1 research outputs found
NewsGPT: ChatGPT Integration for Robot-Reporter
The integration of large language models (LLMs) with social robots has
emerged as a promising avenue for enhancing human-robot interactions at a time
when news reports generated by artificial intelligence (AI) are gaining in
credibility. This integration is expected to intensify and become a more
productive resource for journalism, media, communication, and education. In
this paper a novel system is proposed that integrates AI's generative
pretrained transformer (GPT) model with the Pepper robot, with the aim of
improving the robot's natural language understanding and response generation
capabilities for enhanced social interactions. By leveraging GPT's powerful
language processing capabilities, this system offers a comprehensive pipeline
that incorporates voice input recording, speech-to-text transcription, context
analysis, and text-to-speech synthesis action generation. The Pepper robot is
enabled to comprehend user queries, generate informative responses with general
knowledge, maintain contextually relevant conversations, and act as a more
domain-oriented news reporter.

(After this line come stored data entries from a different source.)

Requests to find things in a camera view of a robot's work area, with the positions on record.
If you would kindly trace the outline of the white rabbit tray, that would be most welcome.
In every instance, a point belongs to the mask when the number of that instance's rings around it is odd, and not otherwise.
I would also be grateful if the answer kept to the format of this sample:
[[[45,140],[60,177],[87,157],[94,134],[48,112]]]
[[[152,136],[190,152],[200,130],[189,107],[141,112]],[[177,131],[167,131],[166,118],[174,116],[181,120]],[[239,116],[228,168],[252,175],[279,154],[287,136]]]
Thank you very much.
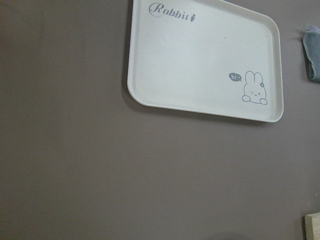
[[[135,0],[127,87],[148,107],[277,122],[279,29],[223,0]]]

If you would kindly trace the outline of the grey folded cloth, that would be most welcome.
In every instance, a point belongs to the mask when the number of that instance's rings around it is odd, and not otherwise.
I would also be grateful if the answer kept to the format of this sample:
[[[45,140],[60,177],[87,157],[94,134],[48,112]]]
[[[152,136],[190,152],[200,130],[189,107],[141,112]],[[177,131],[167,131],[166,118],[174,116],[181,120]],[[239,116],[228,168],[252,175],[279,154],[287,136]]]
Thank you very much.
[[[320,82],[320,28],[310,25],[302,38],[306,56],[306,72],[312,82]]]

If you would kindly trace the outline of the wooden cutting board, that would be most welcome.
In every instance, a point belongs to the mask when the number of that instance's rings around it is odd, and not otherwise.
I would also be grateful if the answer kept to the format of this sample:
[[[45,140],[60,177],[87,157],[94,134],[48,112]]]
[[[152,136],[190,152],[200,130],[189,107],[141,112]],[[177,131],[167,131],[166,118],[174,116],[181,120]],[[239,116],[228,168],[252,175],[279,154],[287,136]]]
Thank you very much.
[[[305,234],[307,240],[320,240],[320,213],[304,216]]]

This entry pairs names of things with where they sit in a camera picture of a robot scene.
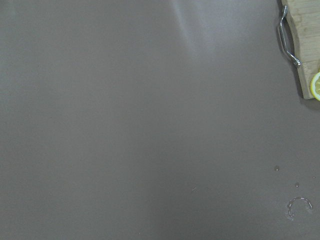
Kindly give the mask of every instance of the gray countertop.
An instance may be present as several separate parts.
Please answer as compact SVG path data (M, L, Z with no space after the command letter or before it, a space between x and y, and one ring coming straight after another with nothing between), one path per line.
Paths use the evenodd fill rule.
M0 239L318 240L320 102L280 9L0 1Z

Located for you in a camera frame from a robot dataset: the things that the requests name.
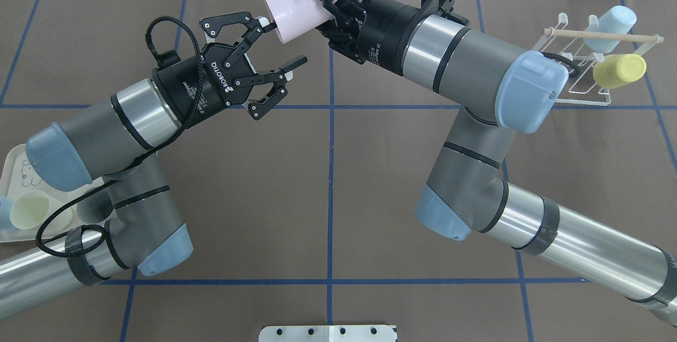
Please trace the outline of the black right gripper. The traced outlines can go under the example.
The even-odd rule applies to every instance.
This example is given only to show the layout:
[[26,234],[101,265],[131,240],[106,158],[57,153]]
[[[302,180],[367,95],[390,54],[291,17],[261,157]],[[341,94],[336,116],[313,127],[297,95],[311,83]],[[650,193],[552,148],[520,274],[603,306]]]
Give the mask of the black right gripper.
[[413,33],[418,8],[396,0],[319,0],[334,15],[317,29],[329,47],[353,62],[374,63],[403,75],[404,46]]

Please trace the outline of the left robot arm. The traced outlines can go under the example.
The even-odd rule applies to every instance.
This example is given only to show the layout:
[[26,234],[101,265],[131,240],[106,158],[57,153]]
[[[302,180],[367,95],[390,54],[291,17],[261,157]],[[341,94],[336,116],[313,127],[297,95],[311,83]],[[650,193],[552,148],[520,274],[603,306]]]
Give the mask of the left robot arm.
[[152,276],[193,253],[193,244],[158,152],[188,128],[234,105],[260,120],[288,94],[307,62],[298,56],[256,72],[252,44],[276,28],[249,12],[201,19],[203,47],[182,21],[150,22],[145,43],[157,67],[150,79],[53,123],[25,145],[42,180],[72,192],[102,179],[40,217],[35,248],[2,262],[2,319],[137,267]]

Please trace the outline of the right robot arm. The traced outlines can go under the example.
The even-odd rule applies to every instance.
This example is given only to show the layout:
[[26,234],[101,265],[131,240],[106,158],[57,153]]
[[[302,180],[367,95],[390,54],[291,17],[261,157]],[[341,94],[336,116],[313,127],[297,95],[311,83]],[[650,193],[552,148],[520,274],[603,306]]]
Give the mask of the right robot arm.
[[[648,77],[608,107],[563,106],[519,134],[499,176],[675,252],[675,0],[459,0],[471,25],[532,45],[566,12],[626,4],[636,33],[665,36]],[[331,53],[328,272],[298,323],[390,323],[403,340],[675,341],[621,294],[513,251],[488,234],[451,241],[413,210],[457,106],[369,63]]]

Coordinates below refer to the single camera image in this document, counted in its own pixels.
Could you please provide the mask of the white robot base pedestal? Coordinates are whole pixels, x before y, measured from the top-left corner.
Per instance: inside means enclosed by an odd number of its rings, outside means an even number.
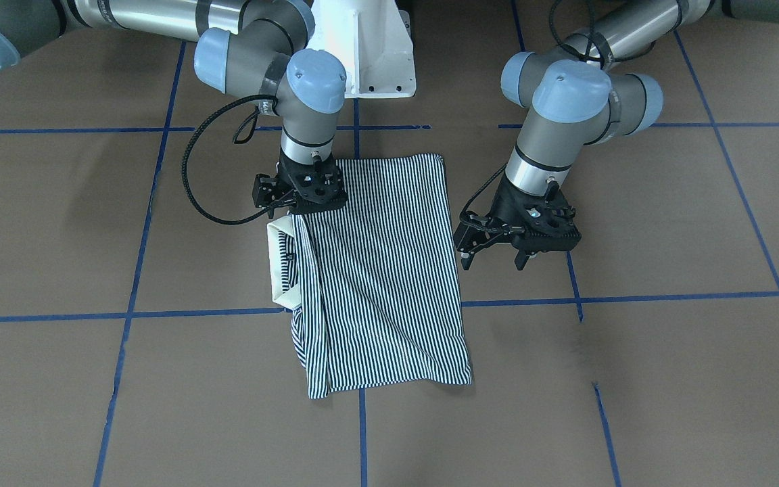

It is also linked with a news resource and
powered with a Google search capability. To evaluate the performance of the
framework, experiments were conducted involving a set of diverse questions. The
robot's responses were assessed on the basis of eight criteria, including
relevance, context, and fluency. Despite some identified limitations, this
system contributes to the field of journalism and human-robot interaction by
showcasing the potential of integrating LLMs with social robots. The proposed
framework opens up opportunities for improving the conversational capabilities
of robots, enabling interactions that are smoother, more engaging, and more
context aware